Il ne vit que cela depuis le haut de l’escalier. Cette fluidité lestée par la corolle foncée… où avait-il déjà vu cela ? L’image envahit son regard et son esprit… Arrivé au bas des marches, il se retourna… ses cheveux sautillaient et le soleil leur donnait des reflets auburn, chatoyants et secrets. Il n’avait pas vu son visage. Il se dit qu’il fallait absolument mettre un regard autour de ces cheveux.
Il reprit l’escalier. Ses pensées se perdaient dans la toison, l’envahissaient, le bouleversaient. Il aurait aimé les toucher, les caresser, approcher son visage pour en découvrir le parfum. Ils étaient doux, il en était sûr, ils sentaient bons, c’était évident.
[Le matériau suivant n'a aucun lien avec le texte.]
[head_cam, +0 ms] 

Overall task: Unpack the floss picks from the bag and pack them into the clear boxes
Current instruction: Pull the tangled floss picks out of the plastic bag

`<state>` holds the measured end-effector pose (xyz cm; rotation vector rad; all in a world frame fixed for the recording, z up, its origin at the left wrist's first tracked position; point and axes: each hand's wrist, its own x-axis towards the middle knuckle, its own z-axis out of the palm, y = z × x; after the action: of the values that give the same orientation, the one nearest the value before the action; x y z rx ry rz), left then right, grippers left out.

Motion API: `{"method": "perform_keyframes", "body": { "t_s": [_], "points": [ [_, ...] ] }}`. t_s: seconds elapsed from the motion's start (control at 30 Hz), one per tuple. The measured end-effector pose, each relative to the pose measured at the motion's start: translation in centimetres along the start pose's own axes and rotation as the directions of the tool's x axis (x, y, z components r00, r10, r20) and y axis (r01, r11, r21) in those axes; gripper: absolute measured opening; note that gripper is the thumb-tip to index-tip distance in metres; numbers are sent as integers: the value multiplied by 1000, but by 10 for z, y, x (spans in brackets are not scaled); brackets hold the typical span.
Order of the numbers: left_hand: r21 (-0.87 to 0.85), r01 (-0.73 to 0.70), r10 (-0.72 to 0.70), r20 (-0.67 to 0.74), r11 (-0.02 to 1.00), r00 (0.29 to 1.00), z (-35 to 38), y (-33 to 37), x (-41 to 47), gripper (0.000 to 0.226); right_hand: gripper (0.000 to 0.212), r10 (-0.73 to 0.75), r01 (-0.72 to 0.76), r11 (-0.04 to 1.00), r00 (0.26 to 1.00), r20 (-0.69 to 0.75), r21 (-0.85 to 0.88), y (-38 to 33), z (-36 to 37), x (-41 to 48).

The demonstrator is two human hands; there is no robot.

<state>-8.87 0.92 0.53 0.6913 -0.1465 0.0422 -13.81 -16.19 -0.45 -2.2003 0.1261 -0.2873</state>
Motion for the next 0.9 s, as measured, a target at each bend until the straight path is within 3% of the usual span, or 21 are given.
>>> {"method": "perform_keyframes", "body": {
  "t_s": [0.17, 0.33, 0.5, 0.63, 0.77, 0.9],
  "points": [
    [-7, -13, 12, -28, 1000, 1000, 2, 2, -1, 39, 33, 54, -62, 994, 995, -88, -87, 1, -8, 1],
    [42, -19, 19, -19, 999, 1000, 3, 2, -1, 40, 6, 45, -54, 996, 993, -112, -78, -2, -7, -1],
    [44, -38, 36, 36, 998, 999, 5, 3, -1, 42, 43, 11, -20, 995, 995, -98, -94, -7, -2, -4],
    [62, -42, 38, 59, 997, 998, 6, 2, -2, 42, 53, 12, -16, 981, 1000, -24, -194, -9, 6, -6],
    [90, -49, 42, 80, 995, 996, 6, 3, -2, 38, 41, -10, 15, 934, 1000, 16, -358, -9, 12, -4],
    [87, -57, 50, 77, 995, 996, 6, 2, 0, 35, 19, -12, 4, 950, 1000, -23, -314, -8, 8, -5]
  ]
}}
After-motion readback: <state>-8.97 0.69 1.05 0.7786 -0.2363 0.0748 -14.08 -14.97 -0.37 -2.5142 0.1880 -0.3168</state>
Elle s’était assise et avait pris un magazine. Il ne voyait toujours pas son visage. Seuls ses cheveux noirs soyeux lui faisaient face… Il y entra… souleva les mèches une à une, ses doigts se frayaient un chemin, ils caressaient. La texture soyeuse l’enchantait. Telle une texture de soie, il en cherchait le contact. Il ne voyait pas, il sentait, il ressentait la magie du moment. Il se dit qu’elle devait avoir une peau douce, un charmant prénom…
Il ouvrit les yeux, elle le regardait alors qu’il sortait doucement de sa rêverie. Il ouvrit les lèvres pour lui parler. Elle ne lui en laissa pas le temps et lui dit : « Je m’appelle Eugénie. Et toi ? »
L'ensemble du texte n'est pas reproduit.